→ **Provided records**
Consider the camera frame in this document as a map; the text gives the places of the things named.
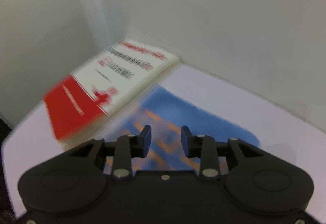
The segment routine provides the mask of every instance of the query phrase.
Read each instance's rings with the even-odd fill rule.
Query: white tabletop
[[[288,112],[232,84],[181,66],[161,85],[197,107],[251,131],[262,149],[303,168],[314,180],[315,191],[307,212],[326,222],[326,135]],[[98,133],[112,129],[109,123]],[[41,102],[11,133],[2,146],[3,168],[10,201],[17,217],[26,212],[17,182],[29,168],[62,153],[53,138]]]

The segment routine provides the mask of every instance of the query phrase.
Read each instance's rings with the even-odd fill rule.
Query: silver screw
[[[113,171],[113,175],[118,178],[127,177],[130,172],[127,169],[116,169]]]
[[[208,178],[218,176],[218,171],[212,168],[205,169],[202,171],[202,174]]]
[[[167,180],[170,179],[170,176],[169,175],[162,175],[161,179],[164,180],[164,181],[167,181]]]
[[[304,220],[297,220],[294,224],[305,224]]]

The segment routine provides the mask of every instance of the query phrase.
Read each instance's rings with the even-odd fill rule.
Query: white book cover section
[[[162,49],[129,39],[107,48],[44,96],[55,138],[65,140],[114,114],[178,61]]]

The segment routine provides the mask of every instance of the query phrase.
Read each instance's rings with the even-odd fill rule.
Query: wall
[[[326,0],[102,3],[115,38],[162,46],[326,130]]]
[[[0,0],[0,112],[15,126],[96,53],[79,0]]]

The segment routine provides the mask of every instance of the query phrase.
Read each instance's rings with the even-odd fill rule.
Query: screw
[[[118,178],[127,177],[130,172],[127,169],[116,169],[113,171],[113,175]]]
[[[203,176],[206,176],[208,178],[218,176],[218,171],[212,168],[205,169],[202,171]]]
[[[164,180],[164,181],[167,181],[167,180],[170,179],[170,176],[169,175],[162,175],[161,179]]]

→ **Work instruction**
Write every line of the data out again exactly, leaving out all images.

→ **Solution for this task**
Consider the camera frame in this document as a map; the text gives the places of the things named.
The segment routine provides the mask of every instance of the query phrase.
Read each instance's rings with the even-odd fill rule.
Query: white tabletop
[[[288,112],[232,84],[181,66],[161,85],[197,107],[251,131],[262,149],[303,168],[314,180],[315,191],[307,212],[326,222],[326,135]],[[98,133],[112,129],[109,123]],[[41,102],[11,133],[2,146],[3,168],[10,201],[17,217],[26,212],[17,182],[29,168],[62,153],[53,138]]]

The segment routine provides the mask of every instance of the query phrase.
Read each instance's rings with the even-odd fill rule.
Query: silver screw
[[[113,171],[113,175],[118,178],[127,177],[130,172],[127,169],[116,169]]]
[[[208,178],[218,176],[218,171],[212,168],[205,169],[202,171],[202,174]]]
[[[167,180],[170,179],[170,176],[169,175],[162,175],[161,179],[164,180],[164,181],[167,181]]]
[[[304,220],[297,220],[294,224],[305,224]]]

The segment routine provides the mask of every instance of the query phrase.
Read each instance's rings with the even-odd fill rule.
Query: white book cover section
[[[162,49],[129,39],[107,48],[44,96],[55,138],[65,140],[114,114],[178,61]]]

The segment routine provides the mask of every instance of the query phrase.
Read each instance's rings with the even-odd fill rule.
Query: wall
[[[326,0],[102,3],[115,38],[162,46],[326,130]]]
[[[0,0],[0,112],[15,126],[96,53],[79,0]]]

The segment routine provides the mask of every instance of the query phrase.
Read each instance's rings with the even-odd fill rule.
Query: screw
[[[118,178],[127,177],[130,172],[127,169],[116,169],[113,171],[113,175]]]
[[[203,176],[206,176],[208,178],[218,176],[218,171],[212,168],[205,169],[202,171]]]
[[[164,180],[164,181],[167,181],[167,180],[170,179],[170,176],[169,175],[162,175],[161,179]]]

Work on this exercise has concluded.